SpoilerHow do we in England claim our waffle?

Carol Haynes:
For Carol: Off topic - Beware:

SpoilerHow do we in England claim our waffle?
-m_s (April 05, 2006, 05:37 AM)
--- End quote ---

Had to think about that ...LOL - haven't got a waffle iron but you are welcome to pancakes if you get to the Yorkshire Dales

Darwin:
Hi all - I have had TWO hard drives in two different notebooks fail over the past two weeks. Frankly, I'm fed up with notebooks in general and notebook drives in particular. I have had 4 fail while in use as the primary drive and two others (pulled when I upgraded) develop errors while in use as USB external backup drives. That makes 6 total in about two years in use in three different notebooks. Pathetic. Anyway, back on topic, I am posting because neither of the recent failures that I experienced gave any advance warning at all.

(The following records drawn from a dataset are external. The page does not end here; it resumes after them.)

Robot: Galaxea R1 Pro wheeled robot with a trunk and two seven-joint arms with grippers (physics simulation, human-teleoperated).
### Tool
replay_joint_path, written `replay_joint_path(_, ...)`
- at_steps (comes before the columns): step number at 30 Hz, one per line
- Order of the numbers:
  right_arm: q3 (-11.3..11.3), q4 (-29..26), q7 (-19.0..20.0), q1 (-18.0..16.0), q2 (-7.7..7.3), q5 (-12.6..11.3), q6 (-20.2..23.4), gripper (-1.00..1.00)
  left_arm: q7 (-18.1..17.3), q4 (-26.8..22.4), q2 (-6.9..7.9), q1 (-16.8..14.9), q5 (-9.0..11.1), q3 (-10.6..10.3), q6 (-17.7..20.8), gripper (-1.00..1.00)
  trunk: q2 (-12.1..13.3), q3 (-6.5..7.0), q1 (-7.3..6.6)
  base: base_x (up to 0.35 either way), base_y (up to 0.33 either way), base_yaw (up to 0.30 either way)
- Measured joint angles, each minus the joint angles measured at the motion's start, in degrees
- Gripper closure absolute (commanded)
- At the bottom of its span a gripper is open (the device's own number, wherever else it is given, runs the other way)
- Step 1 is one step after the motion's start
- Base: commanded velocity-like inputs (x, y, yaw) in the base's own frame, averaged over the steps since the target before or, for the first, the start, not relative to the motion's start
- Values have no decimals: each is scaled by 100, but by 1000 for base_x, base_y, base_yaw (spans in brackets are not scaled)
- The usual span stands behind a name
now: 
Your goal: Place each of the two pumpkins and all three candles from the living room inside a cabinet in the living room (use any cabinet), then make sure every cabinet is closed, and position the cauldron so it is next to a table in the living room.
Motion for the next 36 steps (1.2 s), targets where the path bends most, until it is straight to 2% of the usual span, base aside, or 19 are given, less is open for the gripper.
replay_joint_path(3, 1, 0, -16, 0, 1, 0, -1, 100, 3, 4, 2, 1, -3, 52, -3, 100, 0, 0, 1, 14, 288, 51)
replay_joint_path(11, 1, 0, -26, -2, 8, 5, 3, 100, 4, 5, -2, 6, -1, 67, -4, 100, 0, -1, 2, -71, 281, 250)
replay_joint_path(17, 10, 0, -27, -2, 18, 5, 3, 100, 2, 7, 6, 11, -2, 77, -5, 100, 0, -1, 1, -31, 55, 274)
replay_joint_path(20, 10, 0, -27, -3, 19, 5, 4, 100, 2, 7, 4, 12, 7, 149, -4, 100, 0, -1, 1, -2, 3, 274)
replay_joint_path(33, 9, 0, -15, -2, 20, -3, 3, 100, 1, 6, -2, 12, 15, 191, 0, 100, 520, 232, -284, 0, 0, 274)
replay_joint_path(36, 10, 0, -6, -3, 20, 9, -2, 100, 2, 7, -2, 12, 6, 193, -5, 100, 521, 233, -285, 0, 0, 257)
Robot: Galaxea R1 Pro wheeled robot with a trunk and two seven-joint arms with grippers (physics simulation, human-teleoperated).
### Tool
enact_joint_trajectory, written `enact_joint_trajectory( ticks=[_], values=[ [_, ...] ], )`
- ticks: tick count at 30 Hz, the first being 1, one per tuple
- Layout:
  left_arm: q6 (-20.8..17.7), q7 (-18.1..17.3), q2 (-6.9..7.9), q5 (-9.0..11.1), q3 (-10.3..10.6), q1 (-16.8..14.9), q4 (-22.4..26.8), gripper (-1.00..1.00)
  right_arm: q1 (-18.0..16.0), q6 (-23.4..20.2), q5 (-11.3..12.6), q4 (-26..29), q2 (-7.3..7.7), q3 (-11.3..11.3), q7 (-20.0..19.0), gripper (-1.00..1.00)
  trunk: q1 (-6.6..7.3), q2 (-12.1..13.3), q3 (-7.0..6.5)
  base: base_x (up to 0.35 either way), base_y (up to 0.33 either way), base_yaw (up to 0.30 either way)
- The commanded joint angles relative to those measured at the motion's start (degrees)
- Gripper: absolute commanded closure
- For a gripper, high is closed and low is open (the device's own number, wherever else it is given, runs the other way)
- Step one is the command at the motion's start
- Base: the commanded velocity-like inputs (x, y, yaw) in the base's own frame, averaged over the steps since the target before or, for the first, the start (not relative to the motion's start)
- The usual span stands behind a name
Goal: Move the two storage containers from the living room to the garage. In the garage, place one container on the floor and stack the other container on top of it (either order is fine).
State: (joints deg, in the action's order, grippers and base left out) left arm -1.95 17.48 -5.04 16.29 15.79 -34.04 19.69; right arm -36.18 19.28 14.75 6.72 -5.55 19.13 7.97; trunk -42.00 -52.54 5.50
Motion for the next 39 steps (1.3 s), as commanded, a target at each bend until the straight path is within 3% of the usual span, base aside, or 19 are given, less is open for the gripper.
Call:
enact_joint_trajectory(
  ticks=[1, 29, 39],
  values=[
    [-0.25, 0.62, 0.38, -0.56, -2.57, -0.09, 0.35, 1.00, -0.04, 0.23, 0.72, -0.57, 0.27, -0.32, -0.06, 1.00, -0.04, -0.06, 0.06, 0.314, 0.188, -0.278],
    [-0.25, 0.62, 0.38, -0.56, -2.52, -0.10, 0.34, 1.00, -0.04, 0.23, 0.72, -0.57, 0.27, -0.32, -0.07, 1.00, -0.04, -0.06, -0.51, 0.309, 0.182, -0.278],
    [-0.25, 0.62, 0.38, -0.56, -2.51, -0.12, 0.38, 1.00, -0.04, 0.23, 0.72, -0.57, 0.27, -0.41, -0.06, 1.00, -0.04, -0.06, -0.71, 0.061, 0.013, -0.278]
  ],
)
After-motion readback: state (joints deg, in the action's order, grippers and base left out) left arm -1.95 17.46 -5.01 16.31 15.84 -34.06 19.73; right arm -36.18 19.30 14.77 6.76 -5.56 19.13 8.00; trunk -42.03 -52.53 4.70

As soon as I have a bit of cash burning a hole in my pocket (should be around 2015 at the rate I'm going), I'm buying a desktop!

Carol Haynes:
I hope so :) - a "reallocated sector" happens when your drive determines there's a bad sector. It notes this in an internal map, and chooses a spare sector that all references to this sector will be mapped to (all modern drives have a smallish pool of spare sectors). In other words, a non-zero amount of reallocated sectors means your drive has some problem. And once you have one bad sector, others tend to follow...
-f0dder (April 05, 2006, 05:06 AM)
--- End quote ---

Maybe a sign of my age but ... I thought all hard drives have odd bad sectors. Low level formatting with the drive manufacturers tools hide them from the user but there will always be odd sectors that go bad for one reason or another over time without the drive necessarily dying - this is especially tru of the large format drives available now.